## Task statement
Copy every line in the listing that contains "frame".

- Opening Delimiter -

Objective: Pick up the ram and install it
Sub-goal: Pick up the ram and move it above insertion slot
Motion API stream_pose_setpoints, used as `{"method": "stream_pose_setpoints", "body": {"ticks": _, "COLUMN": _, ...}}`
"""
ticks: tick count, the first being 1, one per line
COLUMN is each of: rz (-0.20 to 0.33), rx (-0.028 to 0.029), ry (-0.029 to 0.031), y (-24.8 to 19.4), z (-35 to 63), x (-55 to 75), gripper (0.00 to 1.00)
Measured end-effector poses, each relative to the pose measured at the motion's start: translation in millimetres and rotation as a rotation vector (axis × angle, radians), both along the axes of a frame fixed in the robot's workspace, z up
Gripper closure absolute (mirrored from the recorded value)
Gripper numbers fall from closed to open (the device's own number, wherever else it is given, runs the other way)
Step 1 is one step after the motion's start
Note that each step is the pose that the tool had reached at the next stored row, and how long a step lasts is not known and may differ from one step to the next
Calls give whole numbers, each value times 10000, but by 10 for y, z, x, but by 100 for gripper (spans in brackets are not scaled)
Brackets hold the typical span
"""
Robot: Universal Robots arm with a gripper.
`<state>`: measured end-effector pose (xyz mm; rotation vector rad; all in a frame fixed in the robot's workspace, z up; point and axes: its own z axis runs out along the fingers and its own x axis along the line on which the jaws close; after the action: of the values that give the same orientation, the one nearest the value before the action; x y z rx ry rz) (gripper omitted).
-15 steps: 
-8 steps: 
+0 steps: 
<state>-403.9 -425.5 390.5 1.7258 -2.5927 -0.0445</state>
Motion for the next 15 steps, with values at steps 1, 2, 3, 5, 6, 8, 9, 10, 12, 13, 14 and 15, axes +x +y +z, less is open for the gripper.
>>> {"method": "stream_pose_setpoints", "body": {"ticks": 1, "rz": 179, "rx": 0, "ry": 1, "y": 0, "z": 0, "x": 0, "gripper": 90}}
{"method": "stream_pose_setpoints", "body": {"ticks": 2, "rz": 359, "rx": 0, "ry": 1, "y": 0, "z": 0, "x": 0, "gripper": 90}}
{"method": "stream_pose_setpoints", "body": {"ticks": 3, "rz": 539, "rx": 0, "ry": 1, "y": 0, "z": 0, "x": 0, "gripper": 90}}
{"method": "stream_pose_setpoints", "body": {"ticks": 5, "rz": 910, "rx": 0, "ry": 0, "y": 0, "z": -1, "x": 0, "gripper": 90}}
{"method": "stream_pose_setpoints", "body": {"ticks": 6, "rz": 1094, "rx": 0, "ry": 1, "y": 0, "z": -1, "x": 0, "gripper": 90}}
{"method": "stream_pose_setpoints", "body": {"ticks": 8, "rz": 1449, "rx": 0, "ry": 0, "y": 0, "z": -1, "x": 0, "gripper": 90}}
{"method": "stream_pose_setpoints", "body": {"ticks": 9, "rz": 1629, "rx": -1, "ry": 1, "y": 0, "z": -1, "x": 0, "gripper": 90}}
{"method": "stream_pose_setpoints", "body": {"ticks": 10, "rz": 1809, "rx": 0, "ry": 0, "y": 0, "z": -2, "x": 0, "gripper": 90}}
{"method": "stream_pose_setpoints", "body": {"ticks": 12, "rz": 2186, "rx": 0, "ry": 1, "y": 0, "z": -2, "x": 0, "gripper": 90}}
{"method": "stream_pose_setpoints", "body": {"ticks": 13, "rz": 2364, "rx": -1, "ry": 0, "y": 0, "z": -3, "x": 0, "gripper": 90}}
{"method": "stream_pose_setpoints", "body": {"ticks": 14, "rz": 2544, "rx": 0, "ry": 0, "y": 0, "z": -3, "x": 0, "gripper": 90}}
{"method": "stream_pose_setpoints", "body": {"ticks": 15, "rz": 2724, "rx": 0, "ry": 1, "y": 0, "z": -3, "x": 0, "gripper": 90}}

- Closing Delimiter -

## Written solution
Measured end-effector poses, each relative to the pose measured at the motion's start: translation in millimetres and rotation as a rotation vector (axis × angle, radians), both along the axes of a frame fixed in the robot's workspace, z up
`<state>`: measured end-effector pose (xyz mm; rotation vector rad; all in a frame fixed in the robot's workspace, z up; point and axes: its own z axis runs out along the fingers and its own x axis along the line on which the jaws close; after the action: of the values that give the same orientation, the one nearest the value before the action; x y z rx ry rz) (gripper omitted).

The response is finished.